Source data
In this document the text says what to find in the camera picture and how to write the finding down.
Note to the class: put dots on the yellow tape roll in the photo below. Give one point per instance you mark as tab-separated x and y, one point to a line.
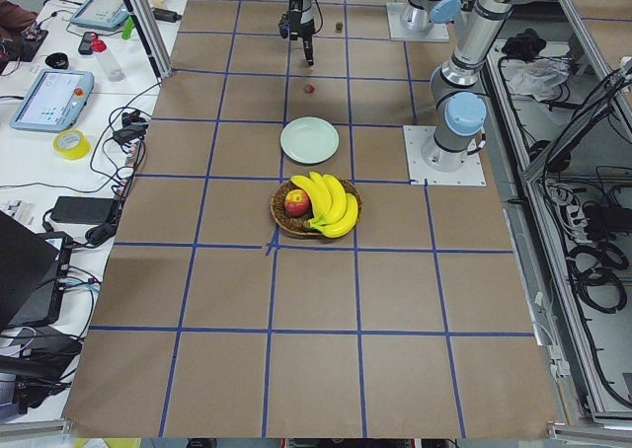
71	144

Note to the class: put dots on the clear bottle red cap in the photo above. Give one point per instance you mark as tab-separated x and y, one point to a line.
106	59

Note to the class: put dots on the white crumpled cloth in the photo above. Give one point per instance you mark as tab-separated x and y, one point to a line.
541	79

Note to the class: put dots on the teach pendant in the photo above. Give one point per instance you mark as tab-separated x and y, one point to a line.
54	101
106	15

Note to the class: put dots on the aluminium frame post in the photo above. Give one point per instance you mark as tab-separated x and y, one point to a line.
150	37

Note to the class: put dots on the black laptop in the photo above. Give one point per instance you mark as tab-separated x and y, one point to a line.
32	268

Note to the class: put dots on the black round bowl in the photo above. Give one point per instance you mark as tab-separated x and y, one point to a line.
57	60

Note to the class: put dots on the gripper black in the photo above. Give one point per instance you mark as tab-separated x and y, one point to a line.
304	17

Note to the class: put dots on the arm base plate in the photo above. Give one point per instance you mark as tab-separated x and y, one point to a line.
407	23
429	165

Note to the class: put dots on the black cloth bundle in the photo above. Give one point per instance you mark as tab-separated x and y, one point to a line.
525	46

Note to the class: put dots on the teach pendant far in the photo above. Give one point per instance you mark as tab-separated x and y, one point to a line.
106	15

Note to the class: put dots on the red apple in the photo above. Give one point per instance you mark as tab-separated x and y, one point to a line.
297	203

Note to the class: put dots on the black phone device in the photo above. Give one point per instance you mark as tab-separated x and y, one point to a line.
85	45

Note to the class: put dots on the black power adapter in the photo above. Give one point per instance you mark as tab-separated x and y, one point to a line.
82	210

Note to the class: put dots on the teach pendant near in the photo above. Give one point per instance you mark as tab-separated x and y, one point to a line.
54	101

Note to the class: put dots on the yellow banana bunch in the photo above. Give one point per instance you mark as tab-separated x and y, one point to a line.
334	210

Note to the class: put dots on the wicker basket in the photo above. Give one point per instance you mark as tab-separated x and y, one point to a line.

### [What you should do]
When an image appears in the data, skip it and output the rest exactly.

### [Your response]
In this document the text says what to find in the camera picture and how to write the finding down.
Note to the class: put dots on the yellow tape roll in the photo below. Give one point per instance you mark as tab-separated x and y, one point to a line.
71	144

Note to the class: put dots on the clear bottle red cap in the photo above. Give one point per instance you mark as tab-separated x and y, one point to a line.
106	59

Note to the class: put dots on the white crumpled cloth in the photo above. Give one point per instance you mark as tab-separated x and y, one point to a line.
541	79

Note to the class: put dots on the teach pendant in the photo above. Give one point per instance you mark as tab-separated x and y, one point to a line.
54	101
106	15

Note to the class: put dots on the aluminium frame post in the photo above. Give one point per instance you mark as tab-separated x and y, one point to a line.
150	37

Note to the class: put dots on the black laptop in the photo above. Give one point per instance you mark as tab-separated x and y, one point to a line.
32	268

Note to the class: put dots on the black round bowl in the photo above. Give one point per instance you mark as tab-separated x and y, one point to a line.
57	60

Note to the class: put dots on the gripper black in the photo above. Give one point per instance you mark as tab-separated x and y, one point to a line.
304	17

Note to the class: put dots on the arm base plate in the photo above. Give one point per instance you mark as tab-separated x and y, one point to a line.
407	23
429	165

Note to the class: put dots on the black cloth bundle in the photo above. Give one point per instance you mark as tab-separated x and y, one point to a line.
525	46

Note to the class: put dots on the teach pendant far in the photo above. Give one point per instance you mark as tab-separated x and y, one point to a line.
106	15

Note to the class: put dots on the red apple in the photo above. Give one point per instance you mark as tab-separated x and y, one point to a line.
297	203

Note to the class: put dots on the black phone device in the photo above. Give one point per instance you mark as tab-separated x and y, one point to a line.
85	45

Note to the class: put dots on the black power adapter in the photo above. Give one point per instance you mark as tab-separated x and y, one point to a line.
82	210

Note to the class: put dots on the teach pendant near in the photo above. Give one point per instance you mark as tab-separated x and y, one point to a line.
54	101

Note to the class: put dots on the yellow banana bunch in the photo above. Give one point per instance you mark as tab-separated x and y, one point to a line.
334	210

Note to the class: put dots on the wicker basket in the photo above. Give one point per instance you mark as tab-separated x and y, one point to a line.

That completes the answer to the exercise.